Joke jokes
So Stephen Hawking walked into a bar - just kidding.
I'm friends with 2 letters of the alphabet. I don't know why.
What do you call black people in pool?
Coco Pops.
What did the watch say to the failing watch company?
"You better watch it!"
What do you say to a magician with autism?
Are you "Autism-ic?"
What's black and sits at the top of the stairs?
Stephen Hawking in a house fire.
James: I have a joke. Sex!
Ronny: I don't get it.
James: Exactly.
So two guys walk into a bar. One says, "Can I have something to drink?"
The other says, "You wish!" LOLOLOLOLOLOLO dab on the haters - Jake Paul wreeeeecckkked.................... DABDABDABDBABABDBABDBABDBABDBDABDBsabBaDBAD,,,,,,,,,,five fo e the winners. KILL MATPAT, THE EARTH IS FLAT AND A DONUT
What do you get when you mix an apple with water... applesauce. Wait, do not leave yet. If you are still reading this, you have been rekt, ha ha. At least I am still laughing.
Why can't Sally hit herself? Because she has no arms.
Why did lil Susie fall off the swing? She didn’t have any arms.

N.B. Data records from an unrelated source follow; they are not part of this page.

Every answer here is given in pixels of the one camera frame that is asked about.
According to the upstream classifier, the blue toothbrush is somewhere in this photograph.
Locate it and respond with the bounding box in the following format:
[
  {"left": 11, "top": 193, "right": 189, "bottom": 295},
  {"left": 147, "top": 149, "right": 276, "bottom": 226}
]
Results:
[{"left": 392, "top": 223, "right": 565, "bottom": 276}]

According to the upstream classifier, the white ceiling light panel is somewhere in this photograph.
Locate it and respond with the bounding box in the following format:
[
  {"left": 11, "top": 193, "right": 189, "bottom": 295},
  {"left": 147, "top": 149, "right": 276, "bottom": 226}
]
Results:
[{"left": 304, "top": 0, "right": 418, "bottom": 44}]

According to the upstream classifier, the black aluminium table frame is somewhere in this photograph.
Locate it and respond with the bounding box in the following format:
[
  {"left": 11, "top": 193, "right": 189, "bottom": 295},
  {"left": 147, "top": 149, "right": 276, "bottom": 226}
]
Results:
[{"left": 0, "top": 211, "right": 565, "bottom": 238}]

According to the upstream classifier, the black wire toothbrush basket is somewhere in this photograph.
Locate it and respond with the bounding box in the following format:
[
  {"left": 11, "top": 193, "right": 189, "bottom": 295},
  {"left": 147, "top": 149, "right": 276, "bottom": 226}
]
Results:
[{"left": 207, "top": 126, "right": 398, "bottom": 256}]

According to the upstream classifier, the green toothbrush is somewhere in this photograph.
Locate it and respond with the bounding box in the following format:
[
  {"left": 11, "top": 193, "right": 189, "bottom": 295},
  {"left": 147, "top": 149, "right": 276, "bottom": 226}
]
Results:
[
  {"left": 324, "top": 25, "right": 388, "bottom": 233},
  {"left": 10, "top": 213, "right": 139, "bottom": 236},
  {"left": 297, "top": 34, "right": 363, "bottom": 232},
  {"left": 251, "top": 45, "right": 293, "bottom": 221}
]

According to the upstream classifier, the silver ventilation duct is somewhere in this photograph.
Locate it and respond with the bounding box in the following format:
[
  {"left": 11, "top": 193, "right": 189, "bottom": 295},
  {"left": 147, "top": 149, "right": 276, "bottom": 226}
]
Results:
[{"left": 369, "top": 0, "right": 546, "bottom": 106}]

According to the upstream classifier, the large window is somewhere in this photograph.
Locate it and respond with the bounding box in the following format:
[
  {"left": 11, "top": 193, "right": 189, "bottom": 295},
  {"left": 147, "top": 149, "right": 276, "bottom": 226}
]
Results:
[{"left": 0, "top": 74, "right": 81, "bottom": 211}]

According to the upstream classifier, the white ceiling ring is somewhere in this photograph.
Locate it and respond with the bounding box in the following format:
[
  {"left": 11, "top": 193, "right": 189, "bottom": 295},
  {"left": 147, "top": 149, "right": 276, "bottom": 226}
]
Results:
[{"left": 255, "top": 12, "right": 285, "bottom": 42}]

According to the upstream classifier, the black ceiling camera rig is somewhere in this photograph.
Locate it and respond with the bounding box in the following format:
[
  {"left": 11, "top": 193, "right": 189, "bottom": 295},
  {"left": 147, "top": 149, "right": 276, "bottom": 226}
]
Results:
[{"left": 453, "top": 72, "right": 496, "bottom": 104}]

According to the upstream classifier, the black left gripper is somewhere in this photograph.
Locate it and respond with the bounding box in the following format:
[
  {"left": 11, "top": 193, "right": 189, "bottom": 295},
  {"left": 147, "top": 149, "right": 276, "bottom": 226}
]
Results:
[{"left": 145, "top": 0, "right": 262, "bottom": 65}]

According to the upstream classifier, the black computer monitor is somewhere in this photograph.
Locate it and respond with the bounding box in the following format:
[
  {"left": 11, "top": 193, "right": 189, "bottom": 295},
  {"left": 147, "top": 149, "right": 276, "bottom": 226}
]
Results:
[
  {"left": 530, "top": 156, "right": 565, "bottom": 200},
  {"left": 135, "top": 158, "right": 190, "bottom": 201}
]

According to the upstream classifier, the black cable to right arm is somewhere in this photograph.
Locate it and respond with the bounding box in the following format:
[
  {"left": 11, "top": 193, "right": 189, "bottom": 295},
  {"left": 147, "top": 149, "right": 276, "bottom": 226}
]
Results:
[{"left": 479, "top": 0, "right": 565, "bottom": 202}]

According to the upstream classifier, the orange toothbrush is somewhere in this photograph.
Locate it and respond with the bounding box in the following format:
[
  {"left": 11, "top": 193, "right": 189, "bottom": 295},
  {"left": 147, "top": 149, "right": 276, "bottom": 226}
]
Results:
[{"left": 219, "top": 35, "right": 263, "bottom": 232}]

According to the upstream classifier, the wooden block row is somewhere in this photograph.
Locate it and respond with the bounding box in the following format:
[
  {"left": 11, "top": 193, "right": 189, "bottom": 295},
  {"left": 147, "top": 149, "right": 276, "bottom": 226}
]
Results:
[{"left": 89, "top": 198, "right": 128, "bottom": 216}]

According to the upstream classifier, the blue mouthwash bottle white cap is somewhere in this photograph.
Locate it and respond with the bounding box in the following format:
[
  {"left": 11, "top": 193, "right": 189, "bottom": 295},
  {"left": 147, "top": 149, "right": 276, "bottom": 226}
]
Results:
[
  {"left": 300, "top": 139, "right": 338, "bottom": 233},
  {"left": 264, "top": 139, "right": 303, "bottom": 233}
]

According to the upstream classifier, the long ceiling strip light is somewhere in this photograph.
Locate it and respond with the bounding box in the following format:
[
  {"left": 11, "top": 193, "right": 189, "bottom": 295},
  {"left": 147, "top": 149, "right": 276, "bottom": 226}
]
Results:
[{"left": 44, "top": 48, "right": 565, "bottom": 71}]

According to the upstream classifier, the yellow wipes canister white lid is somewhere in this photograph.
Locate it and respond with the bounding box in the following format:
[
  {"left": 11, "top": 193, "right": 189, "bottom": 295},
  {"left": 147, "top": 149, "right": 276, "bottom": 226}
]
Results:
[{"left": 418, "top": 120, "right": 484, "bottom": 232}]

Knock, knock. Who’s there? Not lil Susie.
What's a cat's favorite color? Purr-ple.
Me, a Chinese woman, and her BFF walked into a bar. I asked the Chinese girl for her number. She said, “Sex! Sex! Sex! Free sex tonight!” I said, “Wow!”
Then her friend said, “She means 666-3629.”
What do you call a Roman with hair in his teeth?
A "glad-he-ate-her".
Q: Where do you find a quadriplegic?
A: Right where you left 'em.
Q: What was the name of Michael Jackson's last book?
A: The ins and outs of child rearing.
Q: What did the iceberg say to the Titanic?
A: I'd hit that.
One day a teacher stands up in front of her class and asks if anyone in the class is an idiot, and says that if there is one, then he/she should stand up.
After a minute, a boy stands up.
The teacher then asks the boy if he actually thinks he's an idiot.
The boy says, "No, I just didn't want to see you standing there all by yourself."
This boy was in school one day when he became desperate to go to the bathroom.
So he asked the teacher, "May I use the bathroom?"
The teacher replied, "No, not unless you say your alphabet."
So the boy said "a b c d e f g h i j k l m n o q r s t u v w x y z."
When he finished, the teacher asked him, "Where's the p?"
The boy replied, "Half way down my leg..."
Why are mountains so funny? Because they are so high!